**Problem description**
Consider the listing below. Extract exactly the lines from the line containing "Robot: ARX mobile" to the line containing "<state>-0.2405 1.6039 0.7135", both included.

==================================================

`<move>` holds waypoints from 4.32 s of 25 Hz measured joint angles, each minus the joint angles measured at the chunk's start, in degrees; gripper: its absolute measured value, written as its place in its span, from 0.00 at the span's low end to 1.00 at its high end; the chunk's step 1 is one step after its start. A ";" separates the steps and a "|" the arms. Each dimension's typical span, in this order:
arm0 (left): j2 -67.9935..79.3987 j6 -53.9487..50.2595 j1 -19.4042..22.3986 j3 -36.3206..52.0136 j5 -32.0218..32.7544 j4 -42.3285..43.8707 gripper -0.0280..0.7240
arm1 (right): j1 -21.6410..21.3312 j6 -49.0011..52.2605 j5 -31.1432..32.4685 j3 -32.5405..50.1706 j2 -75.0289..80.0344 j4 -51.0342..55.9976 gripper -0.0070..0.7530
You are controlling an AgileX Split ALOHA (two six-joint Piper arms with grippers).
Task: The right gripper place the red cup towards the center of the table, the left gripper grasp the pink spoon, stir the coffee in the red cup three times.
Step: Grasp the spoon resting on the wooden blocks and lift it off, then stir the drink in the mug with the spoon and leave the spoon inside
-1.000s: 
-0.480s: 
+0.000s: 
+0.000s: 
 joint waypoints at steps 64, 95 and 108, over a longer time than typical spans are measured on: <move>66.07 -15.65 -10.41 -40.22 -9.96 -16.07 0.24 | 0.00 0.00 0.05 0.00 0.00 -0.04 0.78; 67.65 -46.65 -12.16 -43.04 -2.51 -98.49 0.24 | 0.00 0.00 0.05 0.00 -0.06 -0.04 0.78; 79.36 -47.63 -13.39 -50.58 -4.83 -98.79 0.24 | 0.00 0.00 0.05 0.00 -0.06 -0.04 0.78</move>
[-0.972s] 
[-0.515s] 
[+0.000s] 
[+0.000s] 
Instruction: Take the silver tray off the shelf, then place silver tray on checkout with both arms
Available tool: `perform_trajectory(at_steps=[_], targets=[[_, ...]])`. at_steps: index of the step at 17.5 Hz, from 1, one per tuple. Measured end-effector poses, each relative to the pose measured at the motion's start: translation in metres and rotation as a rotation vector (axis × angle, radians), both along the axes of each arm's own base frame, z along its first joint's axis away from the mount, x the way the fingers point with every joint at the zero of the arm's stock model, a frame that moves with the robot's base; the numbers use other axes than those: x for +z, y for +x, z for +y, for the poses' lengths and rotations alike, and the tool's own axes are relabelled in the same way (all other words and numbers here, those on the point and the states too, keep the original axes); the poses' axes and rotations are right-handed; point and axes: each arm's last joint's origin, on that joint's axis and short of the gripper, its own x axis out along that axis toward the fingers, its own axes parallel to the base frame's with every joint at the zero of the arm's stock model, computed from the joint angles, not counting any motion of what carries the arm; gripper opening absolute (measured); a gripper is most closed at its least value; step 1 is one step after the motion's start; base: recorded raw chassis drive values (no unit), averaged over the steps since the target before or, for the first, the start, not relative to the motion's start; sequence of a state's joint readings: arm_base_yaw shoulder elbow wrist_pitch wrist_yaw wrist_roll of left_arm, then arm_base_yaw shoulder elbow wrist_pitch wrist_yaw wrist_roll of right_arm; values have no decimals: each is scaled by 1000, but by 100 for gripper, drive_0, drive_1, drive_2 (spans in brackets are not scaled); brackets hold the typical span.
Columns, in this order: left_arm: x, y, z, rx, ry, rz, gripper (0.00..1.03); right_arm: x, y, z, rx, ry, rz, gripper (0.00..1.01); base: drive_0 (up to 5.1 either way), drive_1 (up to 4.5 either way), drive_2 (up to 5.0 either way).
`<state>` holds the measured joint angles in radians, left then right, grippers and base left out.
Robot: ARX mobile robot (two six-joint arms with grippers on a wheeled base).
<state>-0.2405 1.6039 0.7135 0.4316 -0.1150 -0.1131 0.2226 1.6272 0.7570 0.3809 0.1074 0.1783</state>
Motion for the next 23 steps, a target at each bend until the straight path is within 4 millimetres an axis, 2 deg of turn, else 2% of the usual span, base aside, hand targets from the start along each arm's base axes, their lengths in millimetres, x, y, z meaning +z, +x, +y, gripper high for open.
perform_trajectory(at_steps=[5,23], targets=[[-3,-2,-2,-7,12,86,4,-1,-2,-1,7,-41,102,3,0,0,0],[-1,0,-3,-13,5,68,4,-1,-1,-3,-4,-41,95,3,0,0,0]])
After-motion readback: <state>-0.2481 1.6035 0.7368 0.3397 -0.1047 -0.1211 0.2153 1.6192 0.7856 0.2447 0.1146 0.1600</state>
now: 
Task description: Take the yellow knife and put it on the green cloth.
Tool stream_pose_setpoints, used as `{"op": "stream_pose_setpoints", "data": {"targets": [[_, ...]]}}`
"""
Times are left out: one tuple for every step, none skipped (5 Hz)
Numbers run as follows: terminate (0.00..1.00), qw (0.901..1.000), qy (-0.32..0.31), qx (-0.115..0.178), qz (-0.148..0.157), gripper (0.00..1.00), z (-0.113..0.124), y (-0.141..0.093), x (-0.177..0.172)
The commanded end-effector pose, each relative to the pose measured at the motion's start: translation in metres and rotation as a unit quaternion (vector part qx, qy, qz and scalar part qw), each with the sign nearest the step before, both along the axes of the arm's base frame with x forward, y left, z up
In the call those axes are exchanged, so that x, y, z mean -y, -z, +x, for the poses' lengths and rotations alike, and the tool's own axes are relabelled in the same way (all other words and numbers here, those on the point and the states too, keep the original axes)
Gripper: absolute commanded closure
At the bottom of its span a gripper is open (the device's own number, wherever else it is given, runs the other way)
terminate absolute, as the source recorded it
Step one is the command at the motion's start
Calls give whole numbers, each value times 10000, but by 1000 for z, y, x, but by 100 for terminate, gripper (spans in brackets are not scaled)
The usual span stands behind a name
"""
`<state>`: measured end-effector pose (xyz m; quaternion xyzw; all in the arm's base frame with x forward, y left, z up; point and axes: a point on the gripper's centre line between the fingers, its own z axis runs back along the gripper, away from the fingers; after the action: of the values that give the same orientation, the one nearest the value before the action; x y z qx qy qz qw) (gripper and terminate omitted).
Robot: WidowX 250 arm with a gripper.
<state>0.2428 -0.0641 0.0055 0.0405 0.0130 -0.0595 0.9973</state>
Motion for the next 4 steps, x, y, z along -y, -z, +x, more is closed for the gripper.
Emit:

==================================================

**Completed task**
Robot: ARX mobile robot (two six-joint arms with grippers on a wheeled base).
<state>-0.2405 1.6039 0.7135 0.4316 -0.1150 -0.1131 0.2226 1.6272 0.7570 0.3809 0.1074 0.1783</state>

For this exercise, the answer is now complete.